• _What to produce_:
Please set down only the lines that run from the one containing "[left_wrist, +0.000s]" to the end of the listing below, exactly as written.
Start of Block
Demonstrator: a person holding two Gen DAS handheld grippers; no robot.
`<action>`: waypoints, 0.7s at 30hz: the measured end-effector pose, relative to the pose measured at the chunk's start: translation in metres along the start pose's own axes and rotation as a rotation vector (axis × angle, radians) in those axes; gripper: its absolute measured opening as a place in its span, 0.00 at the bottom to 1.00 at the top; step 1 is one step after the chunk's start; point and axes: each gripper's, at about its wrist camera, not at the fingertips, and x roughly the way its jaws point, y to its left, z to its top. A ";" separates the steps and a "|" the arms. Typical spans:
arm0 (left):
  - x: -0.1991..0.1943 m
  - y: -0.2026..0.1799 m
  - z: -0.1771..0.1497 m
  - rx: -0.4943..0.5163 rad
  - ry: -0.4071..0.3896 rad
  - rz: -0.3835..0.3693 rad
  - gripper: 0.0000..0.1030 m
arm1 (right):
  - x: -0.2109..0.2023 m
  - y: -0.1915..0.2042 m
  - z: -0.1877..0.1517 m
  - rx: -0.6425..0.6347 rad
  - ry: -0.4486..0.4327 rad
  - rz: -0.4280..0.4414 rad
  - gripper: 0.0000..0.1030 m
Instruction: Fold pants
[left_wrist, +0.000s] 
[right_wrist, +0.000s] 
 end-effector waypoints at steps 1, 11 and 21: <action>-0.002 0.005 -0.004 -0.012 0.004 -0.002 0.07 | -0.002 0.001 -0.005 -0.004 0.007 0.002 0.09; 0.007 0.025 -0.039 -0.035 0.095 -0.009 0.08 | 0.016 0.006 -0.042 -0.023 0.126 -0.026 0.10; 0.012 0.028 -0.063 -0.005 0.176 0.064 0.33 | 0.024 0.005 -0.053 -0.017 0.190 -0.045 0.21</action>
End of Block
• _Response to the exercise_:
[left_wrist, +0.000s] 
[right_wrist, +0.000s] 
 end-effector waypoints at steps 1, 11 and 21: <action>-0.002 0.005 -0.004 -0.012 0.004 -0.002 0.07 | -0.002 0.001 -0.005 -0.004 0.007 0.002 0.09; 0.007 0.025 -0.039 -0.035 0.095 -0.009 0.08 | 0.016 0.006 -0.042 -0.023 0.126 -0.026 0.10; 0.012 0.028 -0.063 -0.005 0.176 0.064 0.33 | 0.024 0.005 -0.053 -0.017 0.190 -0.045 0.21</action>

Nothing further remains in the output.